Afrique du Nord

Paris et Rome à couteaux tirés à propos de la Libye

L’avancée vers Tripoli des troupes du maréchal Haftar a mis le feu aux poudres. La France et l’Italie s’accusent de défendre des «intérêts cachés»

C’est presque une guerre dans la guerre. Ou du moins, ce sont de nouvelles frictions diplomatiques qui, entre la France et l’Italie, viennent s’ajouter à une liste déjà longue de désaccords. Depuis la fin de la semaine dernière, Rome n’en finit plus de pointer Paris du doigt à propos de sa politique en Libye. Un «pays en particulier», disait vendredi le ministre de l’Intérieur, Matteo Salvini, pousse en faveur d’une solution militaire dans ce pays, «afin d’assouvir ses intérêts commerciaux et économiques».

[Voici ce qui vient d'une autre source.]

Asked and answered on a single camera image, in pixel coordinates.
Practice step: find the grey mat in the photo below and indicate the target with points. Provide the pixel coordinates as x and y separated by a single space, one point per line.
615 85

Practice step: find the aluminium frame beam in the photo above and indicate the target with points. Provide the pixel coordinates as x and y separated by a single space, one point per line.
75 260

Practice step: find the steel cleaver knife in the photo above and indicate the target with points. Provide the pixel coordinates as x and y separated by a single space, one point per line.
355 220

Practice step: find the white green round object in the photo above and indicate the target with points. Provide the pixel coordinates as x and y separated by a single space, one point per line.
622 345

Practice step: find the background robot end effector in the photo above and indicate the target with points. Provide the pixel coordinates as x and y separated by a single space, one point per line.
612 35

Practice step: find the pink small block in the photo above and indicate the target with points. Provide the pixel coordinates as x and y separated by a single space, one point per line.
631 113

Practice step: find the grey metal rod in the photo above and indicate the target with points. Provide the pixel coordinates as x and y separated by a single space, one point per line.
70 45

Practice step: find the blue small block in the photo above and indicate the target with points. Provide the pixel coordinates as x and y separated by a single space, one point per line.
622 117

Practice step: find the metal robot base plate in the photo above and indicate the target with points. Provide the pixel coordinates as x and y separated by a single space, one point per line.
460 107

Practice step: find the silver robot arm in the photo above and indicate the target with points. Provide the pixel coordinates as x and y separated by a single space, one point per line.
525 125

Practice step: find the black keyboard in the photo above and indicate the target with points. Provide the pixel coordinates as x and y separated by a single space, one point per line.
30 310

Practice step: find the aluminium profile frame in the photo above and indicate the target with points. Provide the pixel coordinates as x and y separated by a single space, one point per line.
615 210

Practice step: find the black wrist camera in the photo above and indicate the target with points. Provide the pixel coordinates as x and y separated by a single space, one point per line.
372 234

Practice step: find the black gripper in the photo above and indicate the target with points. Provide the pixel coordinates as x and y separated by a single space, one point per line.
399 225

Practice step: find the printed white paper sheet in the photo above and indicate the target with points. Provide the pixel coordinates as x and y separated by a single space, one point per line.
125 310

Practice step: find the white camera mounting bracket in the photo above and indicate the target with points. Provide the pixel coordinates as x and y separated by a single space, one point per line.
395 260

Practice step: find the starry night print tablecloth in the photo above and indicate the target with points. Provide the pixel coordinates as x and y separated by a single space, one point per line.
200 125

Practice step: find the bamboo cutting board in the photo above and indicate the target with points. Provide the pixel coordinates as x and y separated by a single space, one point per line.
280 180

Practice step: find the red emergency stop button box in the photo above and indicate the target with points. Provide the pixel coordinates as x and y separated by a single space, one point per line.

Le chef de l’extrême droite italienne ne mentionnait pas la France. Mais d’autres s’en sont chargés. Et la diplomatie italienne a tôt fait de donner la plus grande répercussion possible à une protestation similaire de Fayez el-Sarraj, le chef de l’Etat libyen prétendument reconnu par la communauté internationale, qui se plaignait lui aussi en termes vifs auprès de la France.